**WHAT THIS TASK INVOLVES:**
What is needed here is an exact copy of every entry.

** GIVEN ENTRIES follows **

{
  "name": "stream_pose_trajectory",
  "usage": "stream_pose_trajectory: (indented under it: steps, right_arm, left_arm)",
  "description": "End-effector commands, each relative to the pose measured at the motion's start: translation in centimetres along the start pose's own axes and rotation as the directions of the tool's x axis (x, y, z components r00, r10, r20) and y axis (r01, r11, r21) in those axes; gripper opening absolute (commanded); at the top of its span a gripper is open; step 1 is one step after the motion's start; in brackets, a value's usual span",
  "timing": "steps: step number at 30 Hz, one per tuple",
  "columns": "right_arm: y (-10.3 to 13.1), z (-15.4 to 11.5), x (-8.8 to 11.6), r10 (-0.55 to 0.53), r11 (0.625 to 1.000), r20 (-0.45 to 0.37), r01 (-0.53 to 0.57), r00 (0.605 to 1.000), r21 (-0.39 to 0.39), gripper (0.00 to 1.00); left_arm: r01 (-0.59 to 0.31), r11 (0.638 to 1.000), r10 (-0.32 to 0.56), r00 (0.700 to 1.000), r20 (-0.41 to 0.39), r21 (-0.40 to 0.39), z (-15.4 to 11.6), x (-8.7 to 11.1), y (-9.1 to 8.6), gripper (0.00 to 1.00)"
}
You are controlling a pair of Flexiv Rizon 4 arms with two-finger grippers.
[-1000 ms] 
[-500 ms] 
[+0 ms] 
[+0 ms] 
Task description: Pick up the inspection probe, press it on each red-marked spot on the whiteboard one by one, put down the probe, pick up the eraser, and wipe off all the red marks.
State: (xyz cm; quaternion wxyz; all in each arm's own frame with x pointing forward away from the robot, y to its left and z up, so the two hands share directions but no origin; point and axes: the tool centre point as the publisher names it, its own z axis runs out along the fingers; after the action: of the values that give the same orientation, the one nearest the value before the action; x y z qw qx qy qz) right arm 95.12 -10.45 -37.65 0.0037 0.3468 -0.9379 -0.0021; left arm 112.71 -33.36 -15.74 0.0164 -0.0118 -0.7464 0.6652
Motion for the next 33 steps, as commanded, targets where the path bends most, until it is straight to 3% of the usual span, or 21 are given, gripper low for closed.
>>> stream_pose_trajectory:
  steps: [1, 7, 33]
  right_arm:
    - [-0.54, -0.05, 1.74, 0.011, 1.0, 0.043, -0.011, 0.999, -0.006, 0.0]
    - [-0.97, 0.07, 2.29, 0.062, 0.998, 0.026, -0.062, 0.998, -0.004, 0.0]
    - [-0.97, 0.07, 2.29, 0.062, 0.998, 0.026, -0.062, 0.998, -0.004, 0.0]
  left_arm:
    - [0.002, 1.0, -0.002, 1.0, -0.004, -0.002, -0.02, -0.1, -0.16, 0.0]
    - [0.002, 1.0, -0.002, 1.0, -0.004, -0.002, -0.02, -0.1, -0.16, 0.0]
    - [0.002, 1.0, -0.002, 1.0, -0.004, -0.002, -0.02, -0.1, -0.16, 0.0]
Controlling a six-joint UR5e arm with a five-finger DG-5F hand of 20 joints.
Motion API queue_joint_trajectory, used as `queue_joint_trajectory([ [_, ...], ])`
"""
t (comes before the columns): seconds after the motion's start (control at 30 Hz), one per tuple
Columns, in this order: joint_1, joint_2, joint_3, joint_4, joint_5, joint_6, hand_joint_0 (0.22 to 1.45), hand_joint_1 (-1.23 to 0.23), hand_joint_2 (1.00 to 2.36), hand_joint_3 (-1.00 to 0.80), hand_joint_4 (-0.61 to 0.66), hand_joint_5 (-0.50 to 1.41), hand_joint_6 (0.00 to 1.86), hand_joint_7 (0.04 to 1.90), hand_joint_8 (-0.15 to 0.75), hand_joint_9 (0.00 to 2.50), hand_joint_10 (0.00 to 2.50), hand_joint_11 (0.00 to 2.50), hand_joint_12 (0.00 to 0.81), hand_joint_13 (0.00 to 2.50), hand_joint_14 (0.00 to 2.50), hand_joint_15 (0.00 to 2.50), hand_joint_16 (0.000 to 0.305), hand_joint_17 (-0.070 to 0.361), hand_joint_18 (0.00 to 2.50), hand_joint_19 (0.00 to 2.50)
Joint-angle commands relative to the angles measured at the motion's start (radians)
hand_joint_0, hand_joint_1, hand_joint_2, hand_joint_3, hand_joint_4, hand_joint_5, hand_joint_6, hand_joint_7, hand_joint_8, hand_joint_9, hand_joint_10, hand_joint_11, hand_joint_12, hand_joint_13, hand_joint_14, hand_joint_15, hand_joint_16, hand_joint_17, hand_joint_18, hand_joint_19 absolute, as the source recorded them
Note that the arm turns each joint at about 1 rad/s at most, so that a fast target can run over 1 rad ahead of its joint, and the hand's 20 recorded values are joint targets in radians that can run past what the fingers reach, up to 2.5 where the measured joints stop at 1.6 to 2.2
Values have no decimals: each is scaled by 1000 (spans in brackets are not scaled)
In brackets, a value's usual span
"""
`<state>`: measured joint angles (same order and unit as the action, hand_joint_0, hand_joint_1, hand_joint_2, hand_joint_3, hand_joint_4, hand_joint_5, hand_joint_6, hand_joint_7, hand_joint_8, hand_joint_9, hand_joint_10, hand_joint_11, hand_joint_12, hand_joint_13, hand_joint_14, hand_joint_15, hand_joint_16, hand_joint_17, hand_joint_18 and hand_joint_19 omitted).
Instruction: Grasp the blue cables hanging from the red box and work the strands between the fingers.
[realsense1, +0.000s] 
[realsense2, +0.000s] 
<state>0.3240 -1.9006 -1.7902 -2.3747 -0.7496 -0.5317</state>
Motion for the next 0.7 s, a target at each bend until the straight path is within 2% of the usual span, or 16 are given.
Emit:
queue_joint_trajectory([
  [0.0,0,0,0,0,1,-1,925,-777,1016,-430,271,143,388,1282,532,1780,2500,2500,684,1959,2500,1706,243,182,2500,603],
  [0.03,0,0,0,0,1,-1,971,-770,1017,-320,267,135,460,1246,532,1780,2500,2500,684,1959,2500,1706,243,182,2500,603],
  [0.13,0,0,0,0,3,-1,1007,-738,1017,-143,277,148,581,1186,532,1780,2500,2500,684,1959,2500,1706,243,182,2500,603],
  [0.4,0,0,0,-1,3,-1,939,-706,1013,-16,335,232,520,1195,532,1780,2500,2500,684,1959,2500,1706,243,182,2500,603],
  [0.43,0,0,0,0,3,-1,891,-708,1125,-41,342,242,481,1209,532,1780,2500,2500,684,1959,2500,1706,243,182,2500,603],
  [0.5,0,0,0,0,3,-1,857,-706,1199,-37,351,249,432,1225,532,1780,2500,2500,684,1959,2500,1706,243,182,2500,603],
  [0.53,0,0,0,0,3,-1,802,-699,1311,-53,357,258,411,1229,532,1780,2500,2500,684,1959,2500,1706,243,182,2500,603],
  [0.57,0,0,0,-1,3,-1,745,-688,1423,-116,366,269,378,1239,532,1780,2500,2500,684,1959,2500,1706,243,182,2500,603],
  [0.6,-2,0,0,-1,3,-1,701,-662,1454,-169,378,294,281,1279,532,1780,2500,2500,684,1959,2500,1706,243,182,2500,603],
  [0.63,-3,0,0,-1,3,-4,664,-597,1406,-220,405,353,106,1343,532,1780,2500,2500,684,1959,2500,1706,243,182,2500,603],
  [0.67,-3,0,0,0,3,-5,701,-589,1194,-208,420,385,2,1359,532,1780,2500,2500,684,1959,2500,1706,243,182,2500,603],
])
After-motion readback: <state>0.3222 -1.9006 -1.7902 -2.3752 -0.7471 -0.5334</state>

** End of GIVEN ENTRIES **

**ANSWER SPACE:**
{
  "name": "stream_pose_trajectory",
  "usage": "stream_pose_trajectory: (indented under it: steps, right_arm, left_arm)",
  "description": "End-effector commands, each relative to the pose measured at the motion's start: translation in centimetres along the start pose's own axes and rotation as the directions of the tool's x axis (x, y, z components r00, r10, r20) and y axis (r01, r11, r21) in those axes; gripper opening absolute (commanded); at the top of its span a gripper is open; step 1 is one step after the motion's start; in brackets, a value's usual span",
  "timing": "steps: step number at 30 Hz, one per tuple",
  "columns": "right_arm: y (-10.3 to 13.1), z (-15.4 to 11.5), x (-8.8 to 11.6), r10 (-0.55 to 0.53), r11 (0.625 to 1.000), r20 (-0.45 to 0.37), r01 (-0.53 to 0.57), r00 (0.605 to 1.000), r21 (-0.39 to 0.39), gripper (0.00 to 1.00); left_arm: r01 (-0.59 to 0.31), r11 (0.638 to 1.000), r10 (-0.32 to 0.56), r00 (0.700 to 1.000), r20 (-0.41 to 0.39), r21 (-0.40 to 0.39), z (-15.4 to 11.6), x (-8.7 to 11.1), y (-9.1 to 8.6), gripper (0.00 to 1.00)"
}
You are controlling a pair of Flexiv Rizon 4 arms with two-finger grippers.
[-1000 ms] 
[-500 ms] 
[+0 ms] 
[+0 ms] 
Task description: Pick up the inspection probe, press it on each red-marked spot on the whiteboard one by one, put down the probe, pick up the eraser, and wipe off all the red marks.
State: (xyz cm; quaternion wxyz; all in each arm's own frame with x pointing forward away from the robot, y to its left and z up, so the two hands share directions but no origin; point and axes: the tool centre point as the publisher names it, its own z axis runs out along the fingers; after the action: of the values that give the same orientation, the one nearest the value before the action; x y z qw qx qy qz) right arm 95.12 -10.45 -37.65 0.0037 0.3468 -0.9379 -0.0021; left arm 112.71 -33.36 -15.74 0.0164 -0.0118 -0.7464 0.6652
Motion for the next 33 steps, as commanded, targets where the path bends most, until it is straight to 3% of the usual span, or 21 are given, gripper low for closed.
>>> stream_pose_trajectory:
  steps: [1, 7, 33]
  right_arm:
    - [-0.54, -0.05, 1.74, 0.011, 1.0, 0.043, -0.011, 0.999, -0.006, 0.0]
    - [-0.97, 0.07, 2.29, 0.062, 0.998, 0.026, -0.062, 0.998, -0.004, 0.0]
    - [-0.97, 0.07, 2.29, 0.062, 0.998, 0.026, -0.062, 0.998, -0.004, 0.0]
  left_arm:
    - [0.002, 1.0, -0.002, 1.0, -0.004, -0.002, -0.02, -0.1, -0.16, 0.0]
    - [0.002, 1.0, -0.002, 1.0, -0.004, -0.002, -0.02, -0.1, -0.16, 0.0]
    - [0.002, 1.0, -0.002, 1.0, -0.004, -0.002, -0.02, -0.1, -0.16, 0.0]
Controlling a six-joint UR5e arm with a five-finger DG-5F hand of 20 joints.
Motion API queue_joint_trajectory, used as `queue_joint_trajectory([ [_, ...], ])`
"""
t (comes before the columns): seconds after the motion's start (control at 30 Hz), one per tuple
Columns, in this order: joint_1, joint_2, joint_3, joint_4, joint_5, joint_6, hand_joint_0 (0.22 to 1.45), hand_joint_1 (-1.23 to 0.23), hand_joint_2 (1.00 to 2.36), hand_joint_3 (-1.00 to 0.80), hand_joint_4 (-0.61 to 0.66), hand_joint_5 (-0.50 to 1.41), hand_joint_6 (0.00 to 1.86), hand_joint_7 (0.04 to 1.90), hand_joint_8 (-0.15 to 0.75), hand_joint_9 (0.00 to 2.50), hand_joint_10 (0.00 to 2.50), hand_joint_11 (0.00 to 2.50), hand_joint_12 (0.00 to 0.81), hand_joint_13 (0.00 to 2.50), hand_joint_14 (0.00 to 2.50), hand_joint_15 (0.00 to 2.50), hand_joint_16 (0.000 to 0.305), hand_joint_17 (-0.070 to 0.361), hand_joint_18 (0.00 to 2.50), hand_joint_19 (0.00 to 2.50)
Joint-angle commands relative to the angles measured at the motion's start (radians)
hand_joint_0, hand_joint_1, hand_joint_2, hand_joint_3, hand_joint_4, hand_joint_5, hand_joint_6, hand_joint_7, hand_joint_8, hand_joint_9, hand_joint_10, hand_joint_11, hand_joint_12, hand_joint_13, hand_joint_14, hand_joint_15, hand_joint_16, hand_joint_17, hand_joint_18, hand_joint_19 absolute, as the source recorded them
Note that the arm turns each joint at about 1 rad/s at most, so that a fast target can run over 1 rad ahead of its joint, and the hand's 20 recorded values are joint targets in radians that can run past what the fingers reach, up to 2.5 where the measured joints stop at 1.6 to 2.2
Values have no decimals: each is scaled by 1000 (spans in brackets are not scaled)
In brackets, a value's usual span
"""
`<state>`: measured joint angles (same order and unit as the action, hand_joint_0, hand_joint_1, hand_joint_2, hand_joint_3, hand_joint_4, hand_joint_5, hand_joint_6, hand_joint_7, hand_joint_8, hand_joint_9, hand_joint_10, hand_joint_11, hand_joint_12, hand_joint_13, hand_joint_14, hand_joint_15, hand_joint_16, hand_joint_17, hand_joint_18 and hand_joint_19 omitted).
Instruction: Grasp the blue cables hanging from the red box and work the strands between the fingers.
[realsense1, +0.000s] 
[realsense2, +0.000s] 
<state>0.3240 -1.9006 -1.7902 -2.3747 -0.7496 -0.5317</state>
Motion for the next 0.7 s, a target at each bend until the straight path is within 2% of the usual span, or 16 are given.
Emit:
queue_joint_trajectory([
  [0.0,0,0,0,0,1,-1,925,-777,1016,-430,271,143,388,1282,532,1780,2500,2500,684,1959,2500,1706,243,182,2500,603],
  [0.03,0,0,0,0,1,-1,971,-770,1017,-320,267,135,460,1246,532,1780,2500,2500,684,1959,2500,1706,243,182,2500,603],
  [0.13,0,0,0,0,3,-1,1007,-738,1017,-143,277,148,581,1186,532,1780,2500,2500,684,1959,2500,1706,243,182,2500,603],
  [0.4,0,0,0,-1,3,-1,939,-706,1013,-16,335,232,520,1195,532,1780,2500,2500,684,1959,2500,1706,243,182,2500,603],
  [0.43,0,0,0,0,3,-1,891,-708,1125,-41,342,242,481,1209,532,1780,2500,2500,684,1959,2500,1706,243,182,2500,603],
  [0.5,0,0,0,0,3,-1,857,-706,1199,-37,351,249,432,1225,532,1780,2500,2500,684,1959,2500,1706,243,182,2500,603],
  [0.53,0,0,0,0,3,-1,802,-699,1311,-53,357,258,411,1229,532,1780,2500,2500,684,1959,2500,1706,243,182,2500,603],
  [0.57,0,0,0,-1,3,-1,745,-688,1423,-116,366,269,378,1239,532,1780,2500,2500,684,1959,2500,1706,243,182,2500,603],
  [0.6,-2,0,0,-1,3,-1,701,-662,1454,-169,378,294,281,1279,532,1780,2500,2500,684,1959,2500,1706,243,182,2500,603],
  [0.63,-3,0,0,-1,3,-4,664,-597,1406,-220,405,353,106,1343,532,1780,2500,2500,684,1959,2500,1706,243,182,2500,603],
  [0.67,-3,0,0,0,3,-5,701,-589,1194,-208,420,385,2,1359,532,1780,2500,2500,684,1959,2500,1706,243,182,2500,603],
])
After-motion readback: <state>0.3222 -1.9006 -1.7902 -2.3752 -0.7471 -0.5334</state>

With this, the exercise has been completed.